Pujian adalah Pembunuhan Kreativitas
Pertanyaan awal gara-gara membaca koran Tribun Jabar itu: Siapa yang pasang berita sehalaman penuh; pihak Tribun Jabar atau iklan dari Pemkot Bandung?
Terlepas dari siapa penulis berita itu; saya kok ngeri dengan tren kiwari bahwa prestasi harus diumumkan (Arab: i’lan = iklan). Apakah dipicu oleh seluruh sistem pendidikan di dunia bahwa murid terpintar harus diberi peringkat kesatu; dan semakin dipacu oleh Buku Rekor Dunia, sehingga orang/lembaga berlomba agar namanya tercantum? Padahal ‘kita’ sepakat: kehidupan dunia ini serba-mungkin, sedangkan kehidupan akhirat itu serba-pasti.
Prestasi diiklankan sah saja dan manusiawi, sebutlah untuk memperoleh ‘trust’. Saya hanya ingin mengingatkan secara ‘filosofis’ bahwa segala pengakuan atau merit-isasi semacam piagam dan piala itu sekadar ‘pujian’, serta pujian di saat menjabat itu—kalau tak klaim sepihak—adalah ‘jilatan’.
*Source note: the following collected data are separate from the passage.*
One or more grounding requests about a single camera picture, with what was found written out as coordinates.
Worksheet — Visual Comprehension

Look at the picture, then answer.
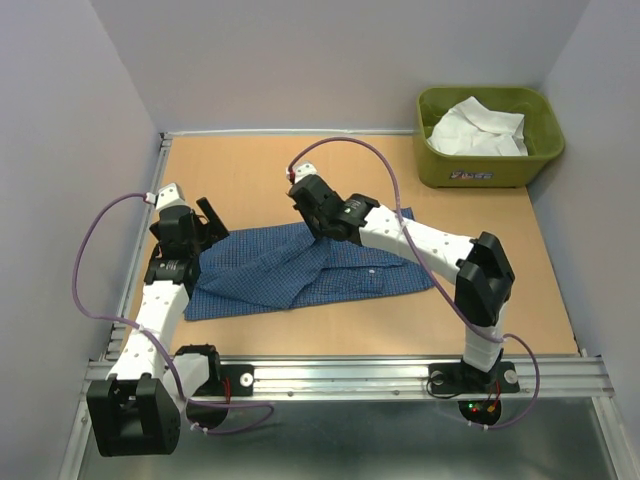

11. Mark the white cloth in bin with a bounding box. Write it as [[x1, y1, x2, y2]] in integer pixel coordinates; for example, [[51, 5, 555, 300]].
[[427, 96, 528, 157]]

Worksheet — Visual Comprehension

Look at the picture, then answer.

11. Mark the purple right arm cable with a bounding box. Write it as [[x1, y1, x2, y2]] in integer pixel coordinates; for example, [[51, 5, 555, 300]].
[[285, 137, 541, 432]]

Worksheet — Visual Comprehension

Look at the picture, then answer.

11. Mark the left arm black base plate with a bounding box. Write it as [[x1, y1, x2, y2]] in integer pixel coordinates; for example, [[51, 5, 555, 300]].
[[186, 364, 255, 434]]

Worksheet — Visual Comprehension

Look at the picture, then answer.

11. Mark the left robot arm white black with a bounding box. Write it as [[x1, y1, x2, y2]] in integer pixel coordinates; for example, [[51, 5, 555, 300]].
[[86, 184, 229, 457]]

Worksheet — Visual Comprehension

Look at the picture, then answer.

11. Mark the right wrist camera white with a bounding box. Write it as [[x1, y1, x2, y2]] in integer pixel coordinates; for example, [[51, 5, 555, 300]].
[[286, 162, 317, 185]]

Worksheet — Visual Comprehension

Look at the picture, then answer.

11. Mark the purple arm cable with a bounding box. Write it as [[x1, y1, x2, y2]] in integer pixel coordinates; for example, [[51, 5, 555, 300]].
[[285, 137, 541, 432], [72, 192, 275, 435]]

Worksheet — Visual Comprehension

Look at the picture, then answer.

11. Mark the green plastic bin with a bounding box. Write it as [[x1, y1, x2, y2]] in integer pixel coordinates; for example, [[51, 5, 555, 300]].
[[413, 86, 565, 188]]

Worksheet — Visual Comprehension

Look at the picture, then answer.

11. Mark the blue plaid long sleeve shirt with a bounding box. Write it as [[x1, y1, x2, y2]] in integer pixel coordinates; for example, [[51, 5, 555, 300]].
[[185, 222, 433, 321]]

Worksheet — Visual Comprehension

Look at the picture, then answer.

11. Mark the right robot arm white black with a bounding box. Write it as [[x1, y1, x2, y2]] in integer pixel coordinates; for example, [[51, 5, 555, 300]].
[[288, 173, 515, 390]]

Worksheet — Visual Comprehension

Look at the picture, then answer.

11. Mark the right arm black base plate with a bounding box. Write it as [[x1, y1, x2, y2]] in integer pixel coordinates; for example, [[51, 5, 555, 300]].
[[427, 360, 521, 426]]

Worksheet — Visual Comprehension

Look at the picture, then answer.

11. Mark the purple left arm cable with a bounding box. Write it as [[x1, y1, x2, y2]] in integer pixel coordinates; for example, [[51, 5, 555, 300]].
[[72, 192, 275, 435]]

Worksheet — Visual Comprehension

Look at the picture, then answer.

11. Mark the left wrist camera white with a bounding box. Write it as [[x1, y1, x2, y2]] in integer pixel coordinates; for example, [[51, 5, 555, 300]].
[[143, 183, 187, 212]]

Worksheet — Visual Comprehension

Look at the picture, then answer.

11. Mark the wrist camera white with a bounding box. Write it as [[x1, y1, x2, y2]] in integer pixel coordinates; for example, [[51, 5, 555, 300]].
[[143, 183, 187, 212], [286, 162, 317, 185]]
Sub judul “Pujian adalah Pembunuhan Kreativitas” merupakan kutipan saya dari seorang kawan yang saya anggap (semoga) ‘tersaleh’. Kemudian saya diingatkan oleh Karni Ilyas di ILC yang melansir kutipan: “Orang lebih suka celaka oleh pujian daripada selamat oleh kritikan” dan saya pun menebak: mata-telinga Kang Emil sudah penuh oleh realitas bahwa ketika menjabat, sekitaran menyemut; tak menjabat, dadah! Yang ironis, pejabat kok tinggal menunggu waktu … prestasi dan korupsi kok beda tipis?
Itulah, Kang, saya pun tak memberi solusi update. Mungkin, genjot terus, sosialisasikan terus Semangat Reformasi, yakni transparansi, partisipasi, dan akuntabilitas program Pemkot Bandung. Justru warning jika kita (seluruh komponen Kota Bandung) dalam komunikasi yang ‘adem-ayem’ karena bisa jadi telah hadir Bento—si jago lobbying dan upeti sebagaimana lagu “Bento” Iwan Fals—di tengah kita.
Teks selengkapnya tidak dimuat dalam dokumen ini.